Artists featured in the Louisiana Treasures series have created works with deep connections to the landscapes and people of Louisiana, works that help preserve the state’s cultural heritage. The Louisiana Treasures program honors inductees as artists in their own right and as important and key historical figures, timeless “treasures” to be remembered, and studied, by future generations of artists and designers.
Raised in Baton Rouge, Janice Rubenstein Sachse created artwork that reflected the social conditions of Louisiana during the mid-twentieth century. She studied art at LSU and Sophie Newcomb College. In 1925 at the LSU Art Department, she began working with the renowned muralist Conrad Albrizio, who encouraged her to explore and experiment, an attitude that Sachse retained throughout her 70-year painting career. Although she did not adhere to any one technique or subject matter, Sachse most often painted the people and places of Louisiana, even traveling along the state’s newly built interstate in the early 1970s to create a series of paintings that detailed Louisiana’s landscape. She exhibited widely in Louisiana and was represented by Helen Seger’s La Boetie Gallery on New York’s Upper East Side. In 1999, a year after her death, the Janice R. Sachse Visiting Artist Series (now the Janice R. Sachse School of Art Support Fund) was endowed and established at LSU in her honor.
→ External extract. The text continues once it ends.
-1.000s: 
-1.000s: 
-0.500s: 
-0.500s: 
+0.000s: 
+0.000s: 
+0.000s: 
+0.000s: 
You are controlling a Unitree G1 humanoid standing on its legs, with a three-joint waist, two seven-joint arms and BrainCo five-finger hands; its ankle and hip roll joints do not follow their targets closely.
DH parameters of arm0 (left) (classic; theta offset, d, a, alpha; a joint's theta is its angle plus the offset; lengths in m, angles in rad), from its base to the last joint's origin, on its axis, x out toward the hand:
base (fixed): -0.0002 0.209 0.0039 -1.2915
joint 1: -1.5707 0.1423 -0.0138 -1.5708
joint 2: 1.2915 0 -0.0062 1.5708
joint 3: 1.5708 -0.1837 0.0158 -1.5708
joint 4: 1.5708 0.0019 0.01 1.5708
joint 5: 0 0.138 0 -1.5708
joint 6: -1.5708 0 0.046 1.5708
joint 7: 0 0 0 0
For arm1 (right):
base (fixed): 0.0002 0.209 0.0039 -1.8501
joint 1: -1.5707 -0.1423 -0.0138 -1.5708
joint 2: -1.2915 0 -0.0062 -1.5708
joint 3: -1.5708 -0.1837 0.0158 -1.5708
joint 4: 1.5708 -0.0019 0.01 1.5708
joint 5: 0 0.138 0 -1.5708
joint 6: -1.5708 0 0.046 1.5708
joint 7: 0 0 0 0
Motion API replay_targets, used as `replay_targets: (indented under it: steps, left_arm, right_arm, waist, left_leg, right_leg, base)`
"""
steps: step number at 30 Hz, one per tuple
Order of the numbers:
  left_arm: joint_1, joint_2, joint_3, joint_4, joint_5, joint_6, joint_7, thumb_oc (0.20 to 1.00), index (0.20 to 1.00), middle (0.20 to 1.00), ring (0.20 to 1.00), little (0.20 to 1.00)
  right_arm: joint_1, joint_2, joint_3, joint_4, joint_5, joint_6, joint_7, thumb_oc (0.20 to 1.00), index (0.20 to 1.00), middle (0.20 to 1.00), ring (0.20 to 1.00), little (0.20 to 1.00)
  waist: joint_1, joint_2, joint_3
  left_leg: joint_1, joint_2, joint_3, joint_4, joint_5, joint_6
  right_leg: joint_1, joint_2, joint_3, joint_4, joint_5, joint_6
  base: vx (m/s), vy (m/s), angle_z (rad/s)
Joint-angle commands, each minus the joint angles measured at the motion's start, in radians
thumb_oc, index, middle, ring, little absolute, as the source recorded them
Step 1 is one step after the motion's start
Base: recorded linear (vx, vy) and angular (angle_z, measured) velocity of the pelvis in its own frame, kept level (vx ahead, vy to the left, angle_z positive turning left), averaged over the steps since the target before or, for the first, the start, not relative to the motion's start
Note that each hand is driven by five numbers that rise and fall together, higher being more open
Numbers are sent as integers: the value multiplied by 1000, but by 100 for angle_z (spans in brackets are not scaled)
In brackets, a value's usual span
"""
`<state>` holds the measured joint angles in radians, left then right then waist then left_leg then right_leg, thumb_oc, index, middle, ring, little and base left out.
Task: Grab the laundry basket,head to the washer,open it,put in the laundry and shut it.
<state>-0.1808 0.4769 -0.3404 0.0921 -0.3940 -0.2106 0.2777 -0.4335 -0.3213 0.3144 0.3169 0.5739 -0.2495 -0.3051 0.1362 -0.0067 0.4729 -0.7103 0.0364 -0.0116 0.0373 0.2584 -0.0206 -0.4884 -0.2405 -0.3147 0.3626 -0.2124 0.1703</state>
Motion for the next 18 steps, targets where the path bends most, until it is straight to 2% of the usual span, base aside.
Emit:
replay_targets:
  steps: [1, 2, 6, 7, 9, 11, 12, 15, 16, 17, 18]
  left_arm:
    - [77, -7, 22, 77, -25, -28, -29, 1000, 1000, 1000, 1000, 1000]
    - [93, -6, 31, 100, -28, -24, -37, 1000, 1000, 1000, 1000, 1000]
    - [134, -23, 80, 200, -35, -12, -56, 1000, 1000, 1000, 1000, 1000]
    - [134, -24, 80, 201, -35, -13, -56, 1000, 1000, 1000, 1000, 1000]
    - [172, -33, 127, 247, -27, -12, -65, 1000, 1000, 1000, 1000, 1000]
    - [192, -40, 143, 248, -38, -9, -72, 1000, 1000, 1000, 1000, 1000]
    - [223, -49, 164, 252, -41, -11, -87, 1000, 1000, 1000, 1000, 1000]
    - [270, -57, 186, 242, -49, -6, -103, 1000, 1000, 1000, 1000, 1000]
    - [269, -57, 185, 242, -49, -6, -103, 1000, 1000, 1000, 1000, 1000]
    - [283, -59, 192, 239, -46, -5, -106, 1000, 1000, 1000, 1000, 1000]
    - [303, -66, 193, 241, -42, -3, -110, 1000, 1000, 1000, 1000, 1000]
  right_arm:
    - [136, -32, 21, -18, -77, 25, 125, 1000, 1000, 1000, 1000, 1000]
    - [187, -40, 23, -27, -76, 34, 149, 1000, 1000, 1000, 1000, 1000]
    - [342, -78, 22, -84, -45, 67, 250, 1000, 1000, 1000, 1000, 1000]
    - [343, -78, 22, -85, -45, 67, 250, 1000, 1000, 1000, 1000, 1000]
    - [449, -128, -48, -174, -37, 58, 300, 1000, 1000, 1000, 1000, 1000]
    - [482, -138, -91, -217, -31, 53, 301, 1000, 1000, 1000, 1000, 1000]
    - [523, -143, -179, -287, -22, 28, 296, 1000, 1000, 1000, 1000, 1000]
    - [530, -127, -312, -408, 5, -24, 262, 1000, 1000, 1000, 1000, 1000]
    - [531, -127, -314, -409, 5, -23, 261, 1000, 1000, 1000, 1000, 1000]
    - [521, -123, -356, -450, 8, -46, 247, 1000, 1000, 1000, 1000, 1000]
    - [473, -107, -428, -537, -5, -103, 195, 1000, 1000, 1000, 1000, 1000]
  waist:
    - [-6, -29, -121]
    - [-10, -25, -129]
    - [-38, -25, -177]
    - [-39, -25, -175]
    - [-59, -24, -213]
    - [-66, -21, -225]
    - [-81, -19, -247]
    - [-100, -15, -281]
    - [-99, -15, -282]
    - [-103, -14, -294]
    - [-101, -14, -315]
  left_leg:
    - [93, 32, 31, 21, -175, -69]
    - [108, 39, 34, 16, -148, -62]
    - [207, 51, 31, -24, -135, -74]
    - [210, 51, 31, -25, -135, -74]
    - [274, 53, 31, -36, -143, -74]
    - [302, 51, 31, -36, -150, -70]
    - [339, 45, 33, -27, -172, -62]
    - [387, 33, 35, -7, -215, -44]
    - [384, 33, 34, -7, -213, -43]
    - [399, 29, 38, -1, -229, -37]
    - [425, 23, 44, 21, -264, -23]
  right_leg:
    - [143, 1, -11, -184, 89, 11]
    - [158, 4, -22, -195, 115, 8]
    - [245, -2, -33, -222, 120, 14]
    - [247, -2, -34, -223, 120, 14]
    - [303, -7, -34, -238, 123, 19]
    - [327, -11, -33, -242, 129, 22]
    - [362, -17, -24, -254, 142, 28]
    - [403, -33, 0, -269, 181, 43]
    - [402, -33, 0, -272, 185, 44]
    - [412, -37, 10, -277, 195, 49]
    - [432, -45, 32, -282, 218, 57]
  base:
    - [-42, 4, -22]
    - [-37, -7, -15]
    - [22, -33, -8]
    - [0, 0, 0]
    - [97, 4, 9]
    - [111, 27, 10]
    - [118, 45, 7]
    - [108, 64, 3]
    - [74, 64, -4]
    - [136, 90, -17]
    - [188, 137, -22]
In honor of Sachse being named a Louisiana Treasure, the LSU School of Art organized an exhibition of her work, Janice Sachse: A Retrospective, on view at the Alfred C. Glassell Jr. Exhibition Gallery at the Shaw Center for the Arts from March 29 through April 17, 2016.
“The exhibition has brought to light aspects of family and community that we value in South Louisiana,” stated Rod Parker, director of the LSU School of Art.
The LSU Graphic Design Student Office designed a book by the same name, which can be viewed online at isuuu.com/lsufoundation/docs/janice_sachse_catalogue. Darius Spieth, professor of art history at LSU, and Glauco Adorno, an MA in Art History candidate at LSU, wrote essays for the book and helped track down works for the book and exhibition, and Randi Willett, who graduated with an MFA in photography in December 2015, photographed much of Sachse’s works for the publication.
“The energy and creativity released by transformational classroom interactions between faculty and students, the same that propelled Sachse’s career as an artist, is still very much a part of our lives. The sense of community, the support for innovation and creative ambition, is such an everyday affair that we can easily take it for granted,” wrote Parker in the introduction to Janice Sachse: A Retrospective.
“I know I speak for our entire family when I say we are enormously grateful to LSU, and especially to Rod Parker and his team, for putting together this book and organizing the exhibition of my mother’s work,” stated Harry R. Sachse, Janice Sachse’s son.